Gary R. Roberts, the sports industry’s leading expert on antitrust law and the Dean Emeritus & Gerald L. Bepko Professor of Law at the Robert H. McKinney School of Law at Indiana University, shared his insights with Sports Litigation Alert this week about the impact of the FCC’s decision to eliminate blackout rules.
 
“What this FCC action does — if I understand the scope of the decision — is now allow cable companies or independent TV stations to import the broadcast signals of games that are being televised in distant markets and show those games to viewers in a market that heretofore would have been ‘blacked out’ from that game.
 
“It’s hard to predict how this will play out. I don’t know if local cable companies or independent TV stations will now be able and willing to import distant signals at the last minute, because they won’t know until just a couple of days before the game if it is going to be blacked out on the local network station that would ordinarily televise it.
 
“In a city where someone will import and show the distant signal, it may be possible that some teams will now have trouble selling those last tickets to games that previously some local business or a few fans would buy up so that the blackout could be lifted. If that starts to happen in any significant way in more than a few markets, the NFL may consider changing how games are delivered to consumers. It might decide that any game that is not sold out will not be televised on a free over-the-air network but rather on a pay-per-view or subscription basis. If the NFL did that, you can be certain there would be a lot of political backlash, and Congress would jump into the fray. Whether Congress — the most dysfunctional entity in the history of the planet — would do anything is unpredictable. So the bottom line is that how this all plays out is anybody’s guess right now. And how it might impact other sports leagues or sporting events, like the Indianapolis 500 that has always been blacked out in Indianapolis, is also unclear. So stay tuned.”
 
What Are the Copyright Issues?
 
And what about “the copyright implications of some local station in, for example, Indianapolis picking up a signal of a game being televised in, say, St. Louis and showing that signal in Indianapolis? Would that local station displaying a copyrighted TV signal for which the NFL has not given it a license violate the copyright laws? That will be an interesting question.”
 
Roberts elaborated further on the copyright issue.
 
“I suspect that a cable company importing a distant signal and showing it in an otherwise blacked out market would be able to claim that it can do so under the compulsory copyright license law that has allowed cable companies all over the country to pick up superstations (WTBS in Atlanta; WOR in New York; WGN in Chicago) and include them in their package of channels sold to subscribers, and for which they have to pay a statutorily prescribed royalty into a pot that is distributed by the Copyright Royalty Tribunal — or whatever it’s called now — among the copyright holders of the various programs being shown.
 
“That law creates an efficient way for cable companies to get these superstations, which actually want to be shown nationally.

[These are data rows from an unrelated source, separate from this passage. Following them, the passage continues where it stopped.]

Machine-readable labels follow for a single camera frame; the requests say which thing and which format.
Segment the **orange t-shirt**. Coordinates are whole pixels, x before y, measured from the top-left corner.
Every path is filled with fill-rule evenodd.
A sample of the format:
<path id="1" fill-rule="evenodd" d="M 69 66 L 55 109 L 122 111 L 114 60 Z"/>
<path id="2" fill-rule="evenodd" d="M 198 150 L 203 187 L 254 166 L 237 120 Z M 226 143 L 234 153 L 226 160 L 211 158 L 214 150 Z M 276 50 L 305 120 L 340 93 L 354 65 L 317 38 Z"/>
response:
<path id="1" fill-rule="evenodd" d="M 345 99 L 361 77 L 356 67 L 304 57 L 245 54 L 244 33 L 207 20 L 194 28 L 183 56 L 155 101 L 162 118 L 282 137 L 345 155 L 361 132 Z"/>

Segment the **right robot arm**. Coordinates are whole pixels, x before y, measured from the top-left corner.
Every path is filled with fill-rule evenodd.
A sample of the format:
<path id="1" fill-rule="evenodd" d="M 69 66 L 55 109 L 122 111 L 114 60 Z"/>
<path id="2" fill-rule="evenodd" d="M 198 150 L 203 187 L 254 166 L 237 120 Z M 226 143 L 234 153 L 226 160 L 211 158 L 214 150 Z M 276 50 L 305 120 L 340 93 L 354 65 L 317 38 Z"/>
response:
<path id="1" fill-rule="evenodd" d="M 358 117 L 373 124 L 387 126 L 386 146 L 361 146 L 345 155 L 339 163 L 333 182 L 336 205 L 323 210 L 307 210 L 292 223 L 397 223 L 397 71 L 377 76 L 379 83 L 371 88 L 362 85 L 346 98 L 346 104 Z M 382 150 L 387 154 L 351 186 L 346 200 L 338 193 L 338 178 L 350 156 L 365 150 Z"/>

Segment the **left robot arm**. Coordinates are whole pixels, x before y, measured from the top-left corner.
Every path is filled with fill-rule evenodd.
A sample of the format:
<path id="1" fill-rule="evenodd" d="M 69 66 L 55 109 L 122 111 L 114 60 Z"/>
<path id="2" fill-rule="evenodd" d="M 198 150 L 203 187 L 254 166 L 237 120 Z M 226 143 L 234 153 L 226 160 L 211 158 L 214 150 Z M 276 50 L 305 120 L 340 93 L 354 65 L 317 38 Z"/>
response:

But it has created headaches for the NBA and MLB who have tried to prevent or limit superstation telecasts (see the famous Chicago Bulls litigation) or charge teams shown on the superstations a fee for getting national audience rights fee (see MLB’s charge against the Atlanta Braves and the two Chicago teams). But I am not certain whether that regime would apply to a local cable company importing an NFL game’s distant signal. I suspect it would, but it would create a difficult issue. Now cable companies carrying superstations and other cable channels do so on a constant basis. So the royalty can easily be calculated. How to assess the royalty — assuming the right exists — on an ad hoc one-time broadcast from a distant TV station of a CBS or FOX game broadcast is something that I think would be less simple. So this area too will be interesting to watch as this moves forward, assuming some cable companies do import those distant game signals. Remember, only 2 out of 256 games last year were blacked out, although that number might increase if less tickets are sold because the blackout might no longer apply.”